--- SUPPLIED INFORMATION ---

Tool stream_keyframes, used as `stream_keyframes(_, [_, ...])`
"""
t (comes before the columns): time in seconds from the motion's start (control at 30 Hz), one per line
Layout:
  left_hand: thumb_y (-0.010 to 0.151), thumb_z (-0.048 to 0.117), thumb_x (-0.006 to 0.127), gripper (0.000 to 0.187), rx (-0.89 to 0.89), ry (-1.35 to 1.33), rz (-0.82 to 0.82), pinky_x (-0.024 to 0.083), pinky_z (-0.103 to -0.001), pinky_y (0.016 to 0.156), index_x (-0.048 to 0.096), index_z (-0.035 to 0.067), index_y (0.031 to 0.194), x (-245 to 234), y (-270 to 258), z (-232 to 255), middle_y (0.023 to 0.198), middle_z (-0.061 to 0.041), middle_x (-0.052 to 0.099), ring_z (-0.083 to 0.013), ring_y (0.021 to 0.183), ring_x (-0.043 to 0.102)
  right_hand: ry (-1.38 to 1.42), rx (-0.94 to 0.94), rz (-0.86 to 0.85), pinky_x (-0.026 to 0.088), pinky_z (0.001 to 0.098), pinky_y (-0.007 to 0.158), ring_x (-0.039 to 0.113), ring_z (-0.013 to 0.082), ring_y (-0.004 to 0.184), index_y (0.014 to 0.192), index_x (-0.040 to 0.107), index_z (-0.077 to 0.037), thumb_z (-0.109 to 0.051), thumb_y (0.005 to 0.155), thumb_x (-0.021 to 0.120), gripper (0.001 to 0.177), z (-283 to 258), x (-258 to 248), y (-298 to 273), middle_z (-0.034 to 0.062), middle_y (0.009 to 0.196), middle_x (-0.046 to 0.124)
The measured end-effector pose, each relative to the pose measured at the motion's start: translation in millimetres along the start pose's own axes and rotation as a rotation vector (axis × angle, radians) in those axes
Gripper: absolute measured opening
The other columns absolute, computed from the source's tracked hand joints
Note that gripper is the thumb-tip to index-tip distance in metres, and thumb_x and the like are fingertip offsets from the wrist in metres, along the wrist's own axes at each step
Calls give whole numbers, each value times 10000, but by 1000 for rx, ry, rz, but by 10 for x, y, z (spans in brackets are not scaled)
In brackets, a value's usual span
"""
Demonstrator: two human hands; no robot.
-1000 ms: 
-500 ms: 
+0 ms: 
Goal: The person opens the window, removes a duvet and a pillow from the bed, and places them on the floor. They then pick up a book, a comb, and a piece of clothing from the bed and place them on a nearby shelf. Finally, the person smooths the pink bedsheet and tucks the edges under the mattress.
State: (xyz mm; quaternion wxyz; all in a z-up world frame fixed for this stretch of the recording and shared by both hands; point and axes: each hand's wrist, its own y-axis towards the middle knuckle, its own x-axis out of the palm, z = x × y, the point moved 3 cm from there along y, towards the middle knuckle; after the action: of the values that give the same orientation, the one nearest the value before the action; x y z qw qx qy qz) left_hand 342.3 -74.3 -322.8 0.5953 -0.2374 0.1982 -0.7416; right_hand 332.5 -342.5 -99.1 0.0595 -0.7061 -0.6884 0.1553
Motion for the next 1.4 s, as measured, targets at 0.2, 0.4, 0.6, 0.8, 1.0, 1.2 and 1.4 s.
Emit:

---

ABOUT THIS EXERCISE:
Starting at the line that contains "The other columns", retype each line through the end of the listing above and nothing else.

REPLY TO THE TASK:
The other columns absolute, computed from the source's tracked hand joints
Note that gripper is the thumb-tip to index-tip distance in metres, and thumb_x and the like are fingertip offsets from the wrist in metres, along the wrist's own axes at each step
Calls give whole numbers, each value times 10000, but by 1000 for rx, ry, rz, but by 10 for x, y, z (spans in brackets are not scaled)
In brackets, a value's usual span
"""
Demonstrator: two human hands; no robot.
-1000 ms: 
-500 ms: 
+0 ms: 
Goal: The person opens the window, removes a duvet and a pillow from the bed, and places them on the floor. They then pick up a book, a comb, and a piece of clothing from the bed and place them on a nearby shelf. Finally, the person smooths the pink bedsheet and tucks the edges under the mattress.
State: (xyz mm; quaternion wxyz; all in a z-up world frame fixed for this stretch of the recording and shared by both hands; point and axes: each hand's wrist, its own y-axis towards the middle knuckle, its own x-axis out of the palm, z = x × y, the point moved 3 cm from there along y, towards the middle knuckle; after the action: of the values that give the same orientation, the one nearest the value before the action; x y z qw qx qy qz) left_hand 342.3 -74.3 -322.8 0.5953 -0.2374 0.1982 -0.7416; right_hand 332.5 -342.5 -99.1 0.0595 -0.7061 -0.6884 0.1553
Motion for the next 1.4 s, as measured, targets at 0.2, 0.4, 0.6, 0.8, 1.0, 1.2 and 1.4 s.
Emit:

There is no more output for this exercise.